Search the records below for the word "asks" and show every line where it occurs.
==============================
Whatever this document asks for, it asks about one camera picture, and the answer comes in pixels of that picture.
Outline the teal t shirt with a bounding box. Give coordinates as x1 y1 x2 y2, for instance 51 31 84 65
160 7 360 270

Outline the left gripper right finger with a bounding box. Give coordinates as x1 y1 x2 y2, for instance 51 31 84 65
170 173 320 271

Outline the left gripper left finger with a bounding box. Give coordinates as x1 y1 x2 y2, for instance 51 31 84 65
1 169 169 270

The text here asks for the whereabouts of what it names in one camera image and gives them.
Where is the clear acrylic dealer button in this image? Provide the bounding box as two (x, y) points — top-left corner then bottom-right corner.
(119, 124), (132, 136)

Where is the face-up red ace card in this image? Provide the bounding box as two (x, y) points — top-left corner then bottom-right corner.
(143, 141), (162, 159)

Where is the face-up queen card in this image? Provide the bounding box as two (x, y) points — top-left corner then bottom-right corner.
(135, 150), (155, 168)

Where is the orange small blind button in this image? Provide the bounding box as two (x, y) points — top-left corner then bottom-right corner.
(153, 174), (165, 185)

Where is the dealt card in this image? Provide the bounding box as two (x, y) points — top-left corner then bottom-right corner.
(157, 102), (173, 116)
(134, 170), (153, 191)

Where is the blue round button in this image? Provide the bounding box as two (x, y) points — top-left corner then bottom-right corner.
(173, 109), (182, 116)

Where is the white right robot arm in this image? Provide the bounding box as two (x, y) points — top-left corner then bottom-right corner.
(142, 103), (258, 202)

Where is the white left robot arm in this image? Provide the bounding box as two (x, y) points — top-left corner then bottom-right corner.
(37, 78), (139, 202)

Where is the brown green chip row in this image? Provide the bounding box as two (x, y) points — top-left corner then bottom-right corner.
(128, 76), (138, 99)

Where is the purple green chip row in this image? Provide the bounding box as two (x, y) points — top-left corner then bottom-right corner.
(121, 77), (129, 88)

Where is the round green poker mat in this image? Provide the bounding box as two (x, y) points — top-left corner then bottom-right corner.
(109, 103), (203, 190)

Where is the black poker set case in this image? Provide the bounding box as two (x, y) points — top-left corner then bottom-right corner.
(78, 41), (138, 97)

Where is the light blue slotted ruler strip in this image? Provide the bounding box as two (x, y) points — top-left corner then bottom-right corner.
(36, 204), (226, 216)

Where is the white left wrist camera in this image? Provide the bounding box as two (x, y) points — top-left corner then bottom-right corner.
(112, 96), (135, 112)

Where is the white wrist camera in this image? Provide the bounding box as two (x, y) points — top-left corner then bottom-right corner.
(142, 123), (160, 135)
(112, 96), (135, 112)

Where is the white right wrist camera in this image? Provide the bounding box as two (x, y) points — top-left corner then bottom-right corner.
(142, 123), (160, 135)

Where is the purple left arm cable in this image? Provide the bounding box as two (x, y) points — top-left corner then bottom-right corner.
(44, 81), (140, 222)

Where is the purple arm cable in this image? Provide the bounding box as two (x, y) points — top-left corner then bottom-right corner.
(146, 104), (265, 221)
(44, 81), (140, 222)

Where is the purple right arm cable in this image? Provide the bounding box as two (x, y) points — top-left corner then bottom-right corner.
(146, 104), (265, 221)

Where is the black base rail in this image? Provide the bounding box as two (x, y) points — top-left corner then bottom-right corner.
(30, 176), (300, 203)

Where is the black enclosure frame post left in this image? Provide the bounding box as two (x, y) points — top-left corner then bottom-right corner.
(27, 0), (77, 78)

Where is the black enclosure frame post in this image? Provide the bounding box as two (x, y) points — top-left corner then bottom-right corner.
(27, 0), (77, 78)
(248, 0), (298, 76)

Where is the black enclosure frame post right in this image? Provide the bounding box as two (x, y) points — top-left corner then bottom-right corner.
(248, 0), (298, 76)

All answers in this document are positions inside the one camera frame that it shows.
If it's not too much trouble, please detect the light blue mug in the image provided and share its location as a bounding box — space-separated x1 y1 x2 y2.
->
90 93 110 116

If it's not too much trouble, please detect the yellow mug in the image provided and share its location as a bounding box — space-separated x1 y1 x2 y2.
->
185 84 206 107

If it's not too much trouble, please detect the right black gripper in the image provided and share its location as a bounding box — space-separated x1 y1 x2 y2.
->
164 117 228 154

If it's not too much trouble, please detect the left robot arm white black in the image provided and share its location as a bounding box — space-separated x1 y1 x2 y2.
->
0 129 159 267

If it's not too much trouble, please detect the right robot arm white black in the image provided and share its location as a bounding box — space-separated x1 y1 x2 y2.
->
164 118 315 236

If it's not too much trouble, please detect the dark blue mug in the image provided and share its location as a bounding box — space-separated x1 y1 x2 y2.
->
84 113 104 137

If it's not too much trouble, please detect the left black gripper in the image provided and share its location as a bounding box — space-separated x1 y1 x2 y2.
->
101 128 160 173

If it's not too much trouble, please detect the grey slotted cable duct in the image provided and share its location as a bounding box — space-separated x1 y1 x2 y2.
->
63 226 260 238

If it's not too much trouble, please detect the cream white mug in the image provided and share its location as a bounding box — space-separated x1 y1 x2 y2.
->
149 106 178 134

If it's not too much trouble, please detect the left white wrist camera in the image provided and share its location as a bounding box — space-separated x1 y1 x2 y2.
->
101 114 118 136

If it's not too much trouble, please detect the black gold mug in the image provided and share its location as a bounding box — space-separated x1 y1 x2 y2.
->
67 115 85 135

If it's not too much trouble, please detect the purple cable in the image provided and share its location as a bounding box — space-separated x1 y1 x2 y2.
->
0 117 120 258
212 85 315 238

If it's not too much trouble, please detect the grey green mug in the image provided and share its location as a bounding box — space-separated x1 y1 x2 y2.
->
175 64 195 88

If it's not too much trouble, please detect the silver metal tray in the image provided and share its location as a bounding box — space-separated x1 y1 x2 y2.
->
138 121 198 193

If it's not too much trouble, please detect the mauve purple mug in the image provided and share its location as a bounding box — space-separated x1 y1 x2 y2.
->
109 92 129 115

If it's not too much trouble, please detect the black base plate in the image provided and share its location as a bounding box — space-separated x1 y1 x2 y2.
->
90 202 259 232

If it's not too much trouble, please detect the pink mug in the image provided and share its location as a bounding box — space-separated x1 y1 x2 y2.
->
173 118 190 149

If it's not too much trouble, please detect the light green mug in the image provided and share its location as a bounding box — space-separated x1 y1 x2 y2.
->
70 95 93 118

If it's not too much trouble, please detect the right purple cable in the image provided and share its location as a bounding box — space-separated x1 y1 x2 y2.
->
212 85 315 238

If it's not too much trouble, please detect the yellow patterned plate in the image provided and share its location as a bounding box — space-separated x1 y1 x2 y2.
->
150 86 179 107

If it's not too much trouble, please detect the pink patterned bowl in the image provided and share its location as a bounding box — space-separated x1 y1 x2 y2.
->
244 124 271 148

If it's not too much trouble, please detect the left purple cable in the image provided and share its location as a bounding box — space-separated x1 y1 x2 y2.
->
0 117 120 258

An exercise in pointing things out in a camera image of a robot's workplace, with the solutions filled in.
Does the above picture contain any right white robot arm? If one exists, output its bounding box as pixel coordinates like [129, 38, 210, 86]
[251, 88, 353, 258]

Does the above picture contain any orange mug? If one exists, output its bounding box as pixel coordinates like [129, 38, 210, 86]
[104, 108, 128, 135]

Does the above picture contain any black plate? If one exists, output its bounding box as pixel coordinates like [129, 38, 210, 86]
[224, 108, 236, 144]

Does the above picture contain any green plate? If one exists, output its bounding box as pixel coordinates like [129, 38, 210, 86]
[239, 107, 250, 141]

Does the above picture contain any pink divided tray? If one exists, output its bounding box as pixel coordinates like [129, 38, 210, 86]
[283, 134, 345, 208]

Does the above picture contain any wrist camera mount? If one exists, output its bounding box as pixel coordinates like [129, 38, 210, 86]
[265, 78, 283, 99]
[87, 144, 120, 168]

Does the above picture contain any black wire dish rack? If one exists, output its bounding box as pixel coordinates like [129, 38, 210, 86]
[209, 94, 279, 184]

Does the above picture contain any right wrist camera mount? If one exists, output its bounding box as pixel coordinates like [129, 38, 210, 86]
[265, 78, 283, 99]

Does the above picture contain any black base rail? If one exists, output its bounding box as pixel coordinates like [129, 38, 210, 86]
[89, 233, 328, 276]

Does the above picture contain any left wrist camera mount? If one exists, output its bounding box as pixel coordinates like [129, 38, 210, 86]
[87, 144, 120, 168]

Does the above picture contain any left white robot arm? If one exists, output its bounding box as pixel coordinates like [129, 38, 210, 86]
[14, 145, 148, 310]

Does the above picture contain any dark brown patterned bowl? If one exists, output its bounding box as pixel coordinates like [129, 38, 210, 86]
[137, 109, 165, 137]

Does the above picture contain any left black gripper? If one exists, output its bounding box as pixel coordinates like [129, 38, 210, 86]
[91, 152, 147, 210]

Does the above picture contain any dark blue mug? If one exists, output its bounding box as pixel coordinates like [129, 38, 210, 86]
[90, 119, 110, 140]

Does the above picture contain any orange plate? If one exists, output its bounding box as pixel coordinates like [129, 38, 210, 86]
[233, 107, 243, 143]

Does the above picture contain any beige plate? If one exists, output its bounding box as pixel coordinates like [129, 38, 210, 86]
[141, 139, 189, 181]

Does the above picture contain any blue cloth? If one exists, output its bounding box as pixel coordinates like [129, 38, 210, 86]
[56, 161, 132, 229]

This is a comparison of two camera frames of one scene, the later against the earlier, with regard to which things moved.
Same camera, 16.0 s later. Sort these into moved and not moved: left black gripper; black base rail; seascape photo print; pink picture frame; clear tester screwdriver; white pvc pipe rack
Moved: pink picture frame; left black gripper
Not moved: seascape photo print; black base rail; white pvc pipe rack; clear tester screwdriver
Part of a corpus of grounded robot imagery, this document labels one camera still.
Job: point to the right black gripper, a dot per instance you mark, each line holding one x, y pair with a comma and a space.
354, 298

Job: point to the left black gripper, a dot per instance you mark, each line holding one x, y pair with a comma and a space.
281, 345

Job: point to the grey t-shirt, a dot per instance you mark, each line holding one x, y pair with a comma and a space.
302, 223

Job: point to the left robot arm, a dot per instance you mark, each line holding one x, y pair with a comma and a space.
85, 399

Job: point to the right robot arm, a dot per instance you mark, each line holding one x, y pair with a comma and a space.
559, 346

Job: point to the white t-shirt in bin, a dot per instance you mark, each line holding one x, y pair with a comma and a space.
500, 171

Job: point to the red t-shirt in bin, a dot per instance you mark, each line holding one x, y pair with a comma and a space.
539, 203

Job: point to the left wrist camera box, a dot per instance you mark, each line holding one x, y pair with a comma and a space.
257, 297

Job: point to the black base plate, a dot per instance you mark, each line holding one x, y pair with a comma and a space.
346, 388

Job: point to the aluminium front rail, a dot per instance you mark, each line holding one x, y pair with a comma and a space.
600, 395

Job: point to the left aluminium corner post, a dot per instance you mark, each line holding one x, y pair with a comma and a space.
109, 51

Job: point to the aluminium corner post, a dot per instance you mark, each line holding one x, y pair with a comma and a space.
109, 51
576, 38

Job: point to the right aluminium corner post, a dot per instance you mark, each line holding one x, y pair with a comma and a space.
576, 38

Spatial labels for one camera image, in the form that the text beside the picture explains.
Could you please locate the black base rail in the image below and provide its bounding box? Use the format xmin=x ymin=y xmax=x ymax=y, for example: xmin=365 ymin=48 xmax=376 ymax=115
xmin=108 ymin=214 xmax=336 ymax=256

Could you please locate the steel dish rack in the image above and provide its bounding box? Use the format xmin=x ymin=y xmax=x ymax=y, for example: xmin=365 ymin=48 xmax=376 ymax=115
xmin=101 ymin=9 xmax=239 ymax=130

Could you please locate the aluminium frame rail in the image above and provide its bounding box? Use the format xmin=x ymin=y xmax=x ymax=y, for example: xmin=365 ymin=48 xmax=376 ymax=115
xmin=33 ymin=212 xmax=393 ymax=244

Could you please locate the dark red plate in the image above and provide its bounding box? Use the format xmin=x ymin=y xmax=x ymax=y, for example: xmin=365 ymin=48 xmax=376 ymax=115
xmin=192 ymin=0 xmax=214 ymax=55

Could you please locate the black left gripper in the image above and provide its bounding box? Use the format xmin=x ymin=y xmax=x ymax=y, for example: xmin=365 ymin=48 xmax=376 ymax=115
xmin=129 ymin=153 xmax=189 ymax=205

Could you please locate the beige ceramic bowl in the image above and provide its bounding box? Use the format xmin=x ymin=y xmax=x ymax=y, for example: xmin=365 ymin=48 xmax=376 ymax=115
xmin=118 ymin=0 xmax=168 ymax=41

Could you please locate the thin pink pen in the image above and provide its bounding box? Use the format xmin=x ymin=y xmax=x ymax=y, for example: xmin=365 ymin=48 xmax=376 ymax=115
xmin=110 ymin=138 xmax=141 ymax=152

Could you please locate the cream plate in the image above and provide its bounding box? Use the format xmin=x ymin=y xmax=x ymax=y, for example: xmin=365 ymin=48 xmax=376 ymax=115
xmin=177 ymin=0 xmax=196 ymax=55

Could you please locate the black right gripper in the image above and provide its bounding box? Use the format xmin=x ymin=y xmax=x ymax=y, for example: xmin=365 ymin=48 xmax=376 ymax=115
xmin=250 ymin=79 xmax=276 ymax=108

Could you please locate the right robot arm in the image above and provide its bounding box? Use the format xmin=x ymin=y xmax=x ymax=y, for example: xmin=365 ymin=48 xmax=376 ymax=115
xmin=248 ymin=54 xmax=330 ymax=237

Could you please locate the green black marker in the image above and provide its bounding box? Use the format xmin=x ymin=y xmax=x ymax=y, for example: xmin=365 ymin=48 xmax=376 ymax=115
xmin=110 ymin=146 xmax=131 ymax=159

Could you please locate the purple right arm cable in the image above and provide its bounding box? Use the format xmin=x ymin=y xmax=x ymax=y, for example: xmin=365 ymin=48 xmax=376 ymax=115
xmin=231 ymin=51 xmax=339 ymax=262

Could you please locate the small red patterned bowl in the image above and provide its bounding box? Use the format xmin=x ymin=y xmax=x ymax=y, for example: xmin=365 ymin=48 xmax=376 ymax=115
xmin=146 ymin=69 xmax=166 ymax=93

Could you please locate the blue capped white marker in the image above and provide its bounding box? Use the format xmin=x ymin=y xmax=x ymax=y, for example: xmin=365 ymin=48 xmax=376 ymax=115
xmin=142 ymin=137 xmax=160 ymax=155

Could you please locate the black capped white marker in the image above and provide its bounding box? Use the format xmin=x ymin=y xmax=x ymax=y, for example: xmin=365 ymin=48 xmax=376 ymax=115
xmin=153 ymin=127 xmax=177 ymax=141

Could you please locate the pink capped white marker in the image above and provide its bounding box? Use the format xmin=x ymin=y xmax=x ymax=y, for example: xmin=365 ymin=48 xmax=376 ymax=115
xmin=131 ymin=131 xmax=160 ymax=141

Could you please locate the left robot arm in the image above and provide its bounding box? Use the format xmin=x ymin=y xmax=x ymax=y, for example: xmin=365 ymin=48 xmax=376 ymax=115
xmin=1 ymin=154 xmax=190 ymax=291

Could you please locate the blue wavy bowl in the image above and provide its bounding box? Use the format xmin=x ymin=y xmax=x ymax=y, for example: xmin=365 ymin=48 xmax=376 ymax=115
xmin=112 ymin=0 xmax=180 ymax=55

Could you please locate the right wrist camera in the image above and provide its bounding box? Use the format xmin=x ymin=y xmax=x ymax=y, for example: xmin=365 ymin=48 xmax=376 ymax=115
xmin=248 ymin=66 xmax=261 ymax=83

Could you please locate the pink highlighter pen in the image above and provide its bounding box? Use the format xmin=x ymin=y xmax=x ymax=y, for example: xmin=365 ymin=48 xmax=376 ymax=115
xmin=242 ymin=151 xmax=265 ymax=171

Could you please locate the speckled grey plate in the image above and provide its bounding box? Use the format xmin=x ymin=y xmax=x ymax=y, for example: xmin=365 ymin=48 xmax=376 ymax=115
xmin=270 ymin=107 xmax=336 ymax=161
==============================
** Answer space **
Whatever this document asks for, it asks about one camera picture, and the answer comes in pixels of that picture.
The text here asks for the whereabouts of what it names in one camera image and gives them.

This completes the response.